Ruth: I’ve seen the hostility toward environmental research up close. During the Bush II years, I was removed from three scientific committees and lost federal funding. And increasingly, we’re regulating through litigation because our federal agencies aren’t doing the job—though to be fair, their mandates and resources are often inadequate. So why am I still optimistic? Because far more people recognize the problem today than they did 30 years ago. Even with setbacks—including the real rollbacks during the Trump administration—we’re still moving to a point where only an overhaul will suffice.

Thomas Bzik's avatar

You've described a process that is repeated again and again: Economic interests can actively resist knowledge for a long time whenever damage is gradual in nature. I expect you'll have a series of articles as you fully wake up to the neurologic toxins other than lead (ex: aluminum, mercury, fluorine). The dirty defense game involves society recognizing their harms narrowly in the transition stage. This permits an extended defense by claiming your application is somehow different. For example, low dosage doesn't matter, our testing reveals, we use a special process, we viciously attack all open questioners, we advertise otherwise, we spew doubt. This often allows insanity to go on for far too long.
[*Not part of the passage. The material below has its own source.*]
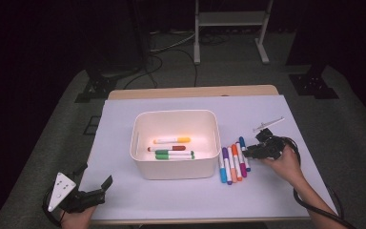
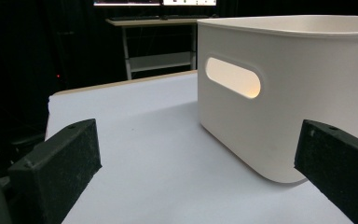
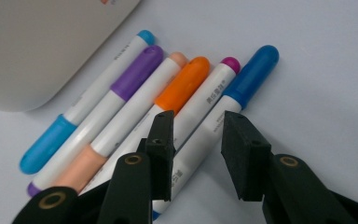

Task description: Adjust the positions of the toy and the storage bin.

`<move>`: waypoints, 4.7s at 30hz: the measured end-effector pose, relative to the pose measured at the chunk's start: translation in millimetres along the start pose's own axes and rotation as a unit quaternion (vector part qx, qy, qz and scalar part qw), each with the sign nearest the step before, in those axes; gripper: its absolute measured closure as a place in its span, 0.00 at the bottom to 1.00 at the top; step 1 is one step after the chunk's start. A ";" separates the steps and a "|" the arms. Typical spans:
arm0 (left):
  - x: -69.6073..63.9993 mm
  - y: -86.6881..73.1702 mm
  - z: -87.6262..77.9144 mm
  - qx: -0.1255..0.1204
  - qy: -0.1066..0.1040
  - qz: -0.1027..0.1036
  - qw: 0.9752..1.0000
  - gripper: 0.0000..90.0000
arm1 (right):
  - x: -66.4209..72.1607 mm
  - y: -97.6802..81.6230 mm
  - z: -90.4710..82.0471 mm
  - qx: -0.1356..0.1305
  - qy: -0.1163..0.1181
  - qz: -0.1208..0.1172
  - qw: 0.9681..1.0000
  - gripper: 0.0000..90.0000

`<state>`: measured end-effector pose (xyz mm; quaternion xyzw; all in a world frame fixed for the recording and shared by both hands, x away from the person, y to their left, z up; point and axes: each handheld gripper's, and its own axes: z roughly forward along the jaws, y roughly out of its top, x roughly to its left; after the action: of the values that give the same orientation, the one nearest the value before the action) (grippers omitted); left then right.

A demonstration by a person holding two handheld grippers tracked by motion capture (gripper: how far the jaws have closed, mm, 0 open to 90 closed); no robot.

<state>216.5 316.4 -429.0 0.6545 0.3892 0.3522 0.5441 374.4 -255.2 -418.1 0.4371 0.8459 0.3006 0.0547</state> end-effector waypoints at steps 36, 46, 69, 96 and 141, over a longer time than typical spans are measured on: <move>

Trivial examples include mercury in fillings, fluoridation of water, mercury and aluminum adjuvants in vaccines, what we don't understand about cooking, our food processing systems and one that seems to defy attack, medicines often too quickly implemented pharmaceutical cabinet. Thanks for the well thought out articles.

John M's avatar

And in 1945 the powers-that-be at the time decided to add an endocrine disrupting, developmental neurotoxin, fluoride, to the public water supply. Have we seen increasing cases of hormonal and mental health problems? Are the American Dental Association (ADA) and American Academy of Pediatrics (AAP) not getting it? Perhaps, and I dare sugge

John M's avatar

. . I dare suggest that the ADA’s former CEO, Dr. Raymond Cohlmia, DDS, had a clear enough conscience, after serving as CEO for only several years, to abruptly resign from that position, a mere 4-1/2 months after the overwhelming evidence and expert scientific testimony, including yours, Bruce, convinced a diligent federal judge that the Environmental Protection Agency must eliminate that potential harm to human health and sufficiently regulate fluoride to protect the public from excessive exposure. I wholeheartedly suspect Dr. Cohlmia favored the much needed paradigm shift away from water fluoridation, but was overruled and had no choice but to honor his integrity and ethical and moral principles, and resign. Granted, this is educated conjecture on my part, but I have finally put it in writing.